Hi All,
I'm just skimming Mahrud's patch at
https://github.com/mahrud/tor/commit/a81eac6d0c0a35adc6036e736565f4a8e2f806f...
...referenced from elsewhere, and also from the blog post:
https://blog.cloudflare.com/cloudflare-onion-service/
Luckily for us, the IPv6 space is so vast that we can encode the Tor
circuit number as an IP address in an unused range and use the Proxy Protocol to send it to the server. Here is an example of the header that our Tor daemon would insert in the connection:
...and it makes me wonder how far back up the chain of hops towards the client, that the circuit ID is visible to a malicious relay? Is it mostly-hidden several onion-skins down? I presume it's not trackable all the way from the client's guard?
Am thinking about the necessary scope for a correlation attack.
-a
On 2018-09-22 06:29, Alec Muffett wrote:
...and it makes me wonder how far back up the chain of hops towards the client, that the circuit ID is visible to a malicious relay? Is it mostly-hidden several onion-skins down? I presume it's not trackable all the way from the client's guard?
Hey Alec!
The circID is scoped under a given connection between adjacent nodes.
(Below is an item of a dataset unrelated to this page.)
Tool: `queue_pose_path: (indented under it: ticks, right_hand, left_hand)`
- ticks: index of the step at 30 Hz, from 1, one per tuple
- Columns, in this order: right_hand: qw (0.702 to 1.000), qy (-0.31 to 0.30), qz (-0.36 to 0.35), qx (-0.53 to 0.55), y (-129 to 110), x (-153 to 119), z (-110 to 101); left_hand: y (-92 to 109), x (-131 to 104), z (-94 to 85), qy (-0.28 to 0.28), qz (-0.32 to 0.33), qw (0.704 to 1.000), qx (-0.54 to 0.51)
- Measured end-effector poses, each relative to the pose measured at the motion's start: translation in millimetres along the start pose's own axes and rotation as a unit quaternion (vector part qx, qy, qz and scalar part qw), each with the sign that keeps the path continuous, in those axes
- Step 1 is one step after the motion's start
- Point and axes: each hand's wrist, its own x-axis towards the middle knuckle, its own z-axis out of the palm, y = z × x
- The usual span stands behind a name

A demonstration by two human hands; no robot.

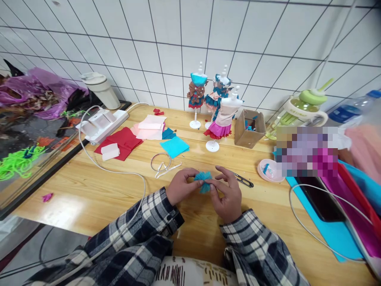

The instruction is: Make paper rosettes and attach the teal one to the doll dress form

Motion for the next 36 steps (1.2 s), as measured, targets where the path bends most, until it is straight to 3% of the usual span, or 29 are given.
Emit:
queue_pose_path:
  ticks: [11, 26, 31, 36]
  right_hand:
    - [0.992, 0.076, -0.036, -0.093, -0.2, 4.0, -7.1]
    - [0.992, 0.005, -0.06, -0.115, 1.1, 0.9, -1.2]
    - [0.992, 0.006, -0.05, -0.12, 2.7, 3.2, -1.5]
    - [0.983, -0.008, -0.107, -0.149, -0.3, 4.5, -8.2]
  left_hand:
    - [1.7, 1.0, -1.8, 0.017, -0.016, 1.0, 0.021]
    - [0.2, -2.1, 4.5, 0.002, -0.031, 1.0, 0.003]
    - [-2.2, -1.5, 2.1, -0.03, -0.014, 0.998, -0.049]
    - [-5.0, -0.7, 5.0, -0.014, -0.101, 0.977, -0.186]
A relay node maintains a mapping of circIDs for a circuit - mapping the forward and backward circID - for traffic it is relaying.
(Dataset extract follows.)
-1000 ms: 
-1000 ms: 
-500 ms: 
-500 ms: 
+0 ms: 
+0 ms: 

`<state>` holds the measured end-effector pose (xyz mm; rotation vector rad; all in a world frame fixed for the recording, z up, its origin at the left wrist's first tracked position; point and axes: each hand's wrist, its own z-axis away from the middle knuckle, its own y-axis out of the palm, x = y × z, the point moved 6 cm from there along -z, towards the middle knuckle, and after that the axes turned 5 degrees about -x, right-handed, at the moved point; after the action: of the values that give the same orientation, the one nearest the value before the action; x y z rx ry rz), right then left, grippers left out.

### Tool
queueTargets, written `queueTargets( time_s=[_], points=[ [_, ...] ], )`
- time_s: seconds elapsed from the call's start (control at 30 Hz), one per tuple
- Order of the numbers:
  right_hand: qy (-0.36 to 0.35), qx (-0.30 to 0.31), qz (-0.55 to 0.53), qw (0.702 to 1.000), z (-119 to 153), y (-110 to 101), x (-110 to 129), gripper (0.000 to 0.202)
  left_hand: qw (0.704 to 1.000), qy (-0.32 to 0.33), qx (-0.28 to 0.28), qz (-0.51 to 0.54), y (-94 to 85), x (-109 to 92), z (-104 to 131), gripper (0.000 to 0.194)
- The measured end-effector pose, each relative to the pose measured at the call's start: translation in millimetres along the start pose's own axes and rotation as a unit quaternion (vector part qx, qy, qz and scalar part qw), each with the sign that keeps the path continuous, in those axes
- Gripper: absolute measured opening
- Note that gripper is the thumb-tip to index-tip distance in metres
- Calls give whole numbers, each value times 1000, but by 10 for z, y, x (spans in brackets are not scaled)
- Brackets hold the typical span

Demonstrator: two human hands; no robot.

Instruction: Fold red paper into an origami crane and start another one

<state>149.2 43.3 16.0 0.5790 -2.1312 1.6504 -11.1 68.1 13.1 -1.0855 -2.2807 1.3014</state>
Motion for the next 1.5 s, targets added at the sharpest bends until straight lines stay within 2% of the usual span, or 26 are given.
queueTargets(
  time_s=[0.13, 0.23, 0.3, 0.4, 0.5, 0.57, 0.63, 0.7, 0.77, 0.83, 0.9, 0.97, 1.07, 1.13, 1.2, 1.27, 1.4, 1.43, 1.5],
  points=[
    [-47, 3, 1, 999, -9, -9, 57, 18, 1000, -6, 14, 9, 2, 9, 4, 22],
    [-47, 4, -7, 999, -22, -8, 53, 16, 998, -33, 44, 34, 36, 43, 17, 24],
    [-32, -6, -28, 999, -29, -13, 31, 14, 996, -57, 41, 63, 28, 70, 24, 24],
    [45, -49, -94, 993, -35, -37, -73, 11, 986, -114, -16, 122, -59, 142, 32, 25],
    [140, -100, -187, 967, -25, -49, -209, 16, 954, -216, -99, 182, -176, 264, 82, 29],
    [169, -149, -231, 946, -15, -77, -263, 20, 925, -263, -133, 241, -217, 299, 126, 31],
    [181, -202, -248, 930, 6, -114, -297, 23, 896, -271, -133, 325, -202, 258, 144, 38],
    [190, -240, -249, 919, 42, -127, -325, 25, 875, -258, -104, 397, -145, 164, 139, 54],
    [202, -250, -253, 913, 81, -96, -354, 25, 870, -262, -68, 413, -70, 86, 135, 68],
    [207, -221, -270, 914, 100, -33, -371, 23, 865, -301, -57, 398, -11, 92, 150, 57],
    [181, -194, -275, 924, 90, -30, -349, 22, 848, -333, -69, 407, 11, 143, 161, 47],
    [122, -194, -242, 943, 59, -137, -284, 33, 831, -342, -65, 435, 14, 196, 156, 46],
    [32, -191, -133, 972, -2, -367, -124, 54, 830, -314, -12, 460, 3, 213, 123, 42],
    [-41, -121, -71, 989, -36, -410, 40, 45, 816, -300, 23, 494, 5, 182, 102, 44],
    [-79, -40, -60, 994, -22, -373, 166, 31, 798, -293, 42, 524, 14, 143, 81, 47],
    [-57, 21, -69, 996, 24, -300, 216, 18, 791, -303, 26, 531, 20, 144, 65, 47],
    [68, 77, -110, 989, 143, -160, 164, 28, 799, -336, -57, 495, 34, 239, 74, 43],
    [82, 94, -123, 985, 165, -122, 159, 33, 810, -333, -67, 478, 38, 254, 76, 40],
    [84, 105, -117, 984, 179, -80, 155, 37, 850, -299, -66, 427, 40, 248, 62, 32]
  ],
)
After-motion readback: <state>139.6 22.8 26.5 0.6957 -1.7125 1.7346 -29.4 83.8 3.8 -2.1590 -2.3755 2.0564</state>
So for a circuit ... client <-ID_a-> guard <-ID_b-> middle <-ID_c-> exit
... each of the ID_*s are independent, and any node only knows the IDs immediately "adjacent" to it. Each connection (e.g. each client to that guard) has a independent enumeration/allocation of IDs.
Hope that helps! Dave
On Sat, 22 Sep 2018 at 19:28, Dave Rolek dmr-x@riseup.net wrote:
The circID is scoped under a given connection between adjacent nodes.
A relay node maintains a mapping of circIDs for a circuit - mapping the forward and backward circID - for traffic it is relaying.
So for a circuit ... client <-ID_a-> guard <-ID_b-> middle <-ID_c-> exit
... each of the ID_*s are independent, and any node only knows the IDs immediately "adjacent" to it. Each connection (e.g. each client to that guard) has a independent enumeration/allocation of IDs.
That is an awesome explanation, thank you ever so much.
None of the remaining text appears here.